"What do you mean to do?" I asked.
"Ram him," answered the captain promptly, "if it is a submarine and we can get there in time. A fast sailing vessel is better, for he could hear our screw. But it is no submarine. It looks more like a vessel's bilge. There! Ha!"
The glistening body moved, and great flukes suddenly reared on high, and the body disappeared.
"A sleeping whale," Captain Fergus observed. "Another submarine report gone wrong."
"Are there any over here?"
"Not now, I am reasonably sure. Don't believe there will be, although I may be mistaken. They can use them to better advantage on the other side. But there may be, in time, unless Germany blows up first. We don't know what is happening in Germany. They may blow up at any minute, and they may not. Shouldn't be surprised—and I shouldn't be surprised if they kept going for a year or two longer. Look at the Russian army, just got well going and they have mutiny and lose it all. Too bad! I'd like to see any crew of mine try it!"
Elizabeth laughed and went below, and Captain Fergus began again his walking to and fro. Presently Elizabeth came up and spoke to him, and the course was changed, and in an hour we had sighted a steamer making for us.
It was the Rattlesnake; and the two vessels lay quiet on that rolling sea while our tender went over with a package of papers, and came back with Bobby. And the Rattlesnake turned about and we soon lost her in the haze, and we turned about and headed for home.

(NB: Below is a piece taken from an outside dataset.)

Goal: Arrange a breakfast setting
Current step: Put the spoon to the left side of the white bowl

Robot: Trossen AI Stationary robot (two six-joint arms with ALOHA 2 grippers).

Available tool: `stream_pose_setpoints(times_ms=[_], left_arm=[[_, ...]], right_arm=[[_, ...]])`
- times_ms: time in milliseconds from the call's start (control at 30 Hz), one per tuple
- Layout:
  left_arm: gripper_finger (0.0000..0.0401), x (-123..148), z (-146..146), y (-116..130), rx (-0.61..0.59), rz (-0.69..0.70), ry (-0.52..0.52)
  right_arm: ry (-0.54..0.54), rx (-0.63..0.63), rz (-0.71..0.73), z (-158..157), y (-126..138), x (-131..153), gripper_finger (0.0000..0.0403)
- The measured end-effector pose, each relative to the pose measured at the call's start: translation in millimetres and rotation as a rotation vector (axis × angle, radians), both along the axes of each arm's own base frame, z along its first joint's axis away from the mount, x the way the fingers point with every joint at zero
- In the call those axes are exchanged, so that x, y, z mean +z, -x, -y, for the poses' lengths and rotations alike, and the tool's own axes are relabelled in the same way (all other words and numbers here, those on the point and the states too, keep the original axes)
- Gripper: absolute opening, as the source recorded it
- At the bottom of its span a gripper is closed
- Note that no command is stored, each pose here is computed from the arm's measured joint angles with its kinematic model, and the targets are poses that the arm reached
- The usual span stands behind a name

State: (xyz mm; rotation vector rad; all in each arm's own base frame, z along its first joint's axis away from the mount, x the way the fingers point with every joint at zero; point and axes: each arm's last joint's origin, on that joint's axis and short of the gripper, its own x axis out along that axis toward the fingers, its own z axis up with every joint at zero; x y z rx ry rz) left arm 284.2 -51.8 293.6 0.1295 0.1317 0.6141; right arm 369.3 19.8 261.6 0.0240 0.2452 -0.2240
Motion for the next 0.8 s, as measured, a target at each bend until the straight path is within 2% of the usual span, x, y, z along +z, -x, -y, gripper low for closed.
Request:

Bobby was not talkative on the way back. Indeed, Bobby has not been himself for some weeks; not the Bobby that I knew of old. I cannot fix the date at which the change occurred, but it was some date that had to do with Elizabeth. Every date has to do with Elizabeth, so far as he is concerned. And though he spoke to her when he came over the side—spoke gravely, I suppose he thought—it seemed more like petulance to me—he said no word more to her, but sat in his chair and gazed moodily out over the water. And Elizabeth sat in her chair, and she gazed at Bobby under lowered lids, and she smiled her smile of suppressed amusement. And presently, her thoughts being unguarded, she raised her lids a little, so that I saw all the lights of the sea playing in her eyes, that were yet regarding Bobby, and there came into them a tender light that was more than all the light on sea and sky. And she glanced at me, and she saw that I had seen, and she flushed slowly, and got up and went below.
"Bobby," I said, "are you not ashamed of yourself?"